Thanks for all your kind comments. She's a very pretty cat but, I must say, looks a little different from her photo which was taken in the winter. Shortly thereafter she called relentlessly (one of the reasons for deciding to spay her), was mated, gave birth, and straight back into call! So she's a slim version of herself at the moment but will regain her chubby cheeked look.


----------



## Cookieandme (Dec 29, 2011)

loubyfrog said:


> Oh wait......Cookie,April and Pip reels off the tongue just puurrrfectly cookieand me


Except Pip doesn't like other cats


----------



## gskinner123 (Mar 10, 2010)

Cookieandme said:


> Except Pip doesn't like other cats


It's quite odd re this as it's more a case of my other cats really dislike her. The only conclusion I can come to is that my others are very, very typical of the breed - laid back, non-vocal... pretty much couch potatoes. Pip however is very young, active, can be vocal, very athletic in play and, I think, highly intelligent and people oriented.. more like one of the Foreign/Oriental breeds.
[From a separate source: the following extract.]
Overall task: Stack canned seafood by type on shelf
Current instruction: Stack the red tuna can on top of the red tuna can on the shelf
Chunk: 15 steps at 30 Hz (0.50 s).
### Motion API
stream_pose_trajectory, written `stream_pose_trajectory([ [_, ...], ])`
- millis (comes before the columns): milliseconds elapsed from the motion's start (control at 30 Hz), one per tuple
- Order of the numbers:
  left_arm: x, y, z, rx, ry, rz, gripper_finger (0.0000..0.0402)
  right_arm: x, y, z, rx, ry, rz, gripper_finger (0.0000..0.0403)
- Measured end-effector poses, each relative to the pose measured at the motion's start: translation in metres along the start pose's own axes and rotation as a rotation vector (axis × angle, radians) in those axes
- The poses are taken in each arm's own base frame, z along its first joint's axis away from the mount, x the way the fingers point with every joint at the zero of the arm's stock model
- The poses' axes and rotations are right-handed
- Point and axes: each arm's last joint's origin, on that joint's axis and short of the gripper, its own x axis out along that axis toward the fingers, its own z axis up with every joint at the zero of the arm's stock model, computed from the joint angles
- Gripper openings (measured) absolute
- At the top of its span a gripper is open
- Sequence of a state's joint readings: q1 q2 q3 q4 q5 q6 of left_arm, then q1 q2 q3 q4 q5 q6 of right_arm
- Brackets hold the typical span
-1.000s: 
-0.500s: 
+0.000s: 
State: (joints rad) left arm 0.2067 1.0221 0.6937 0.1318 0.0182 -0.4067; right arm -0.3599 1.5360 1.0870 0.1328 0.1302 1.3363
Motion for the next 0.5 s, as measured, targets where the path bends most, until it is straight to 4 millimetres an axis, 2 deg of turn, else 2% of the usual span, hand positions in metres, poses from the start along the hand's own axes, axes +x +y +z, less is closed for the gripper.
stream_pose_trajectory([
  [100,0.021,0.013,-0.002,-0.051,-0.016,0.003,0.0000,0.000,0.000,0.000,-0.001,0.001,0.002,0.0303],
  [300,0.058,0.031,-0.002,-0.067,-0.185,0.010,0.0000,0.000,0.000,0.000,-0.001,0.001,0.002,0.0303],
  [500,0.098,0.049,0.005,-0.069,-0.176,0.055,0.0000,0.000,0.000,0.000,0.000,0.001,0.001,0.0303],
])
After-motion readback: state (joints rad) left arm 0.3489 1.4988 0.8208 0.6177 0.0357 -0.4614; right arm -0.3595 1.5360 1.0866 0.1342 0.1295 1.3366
I was worried about her not settling well with a cat(s) that weren't as active and playful as she which is why I thought a single cat home the best really.


----------



## Cookieandme (Dec 29, 2011)

gskinner123 said:


> Pip however is very young, active, can be vocal, very athletic in play and, I think, highly intelligent and people oriented..


Just like April then (steps away from keyboard)


----------



## jill3 (Feb 18, 2009)

gskinner123 said:


> Thank you, Jill  Photo (hopefully!) attached here.
> 
> OS, I bred Pip herself, her mother and grandmother, grandfather and great grandfather.


An Absolute stunner:001_wub:


----------



## Dms132 (Jul 25, 2013)

Ahhh she's lovely! I've sent you a message to your private email, hope you got it


----------



## merlin12 (Jun 24, 2011)

She is lovely, I hope she finds the perfect home.


----------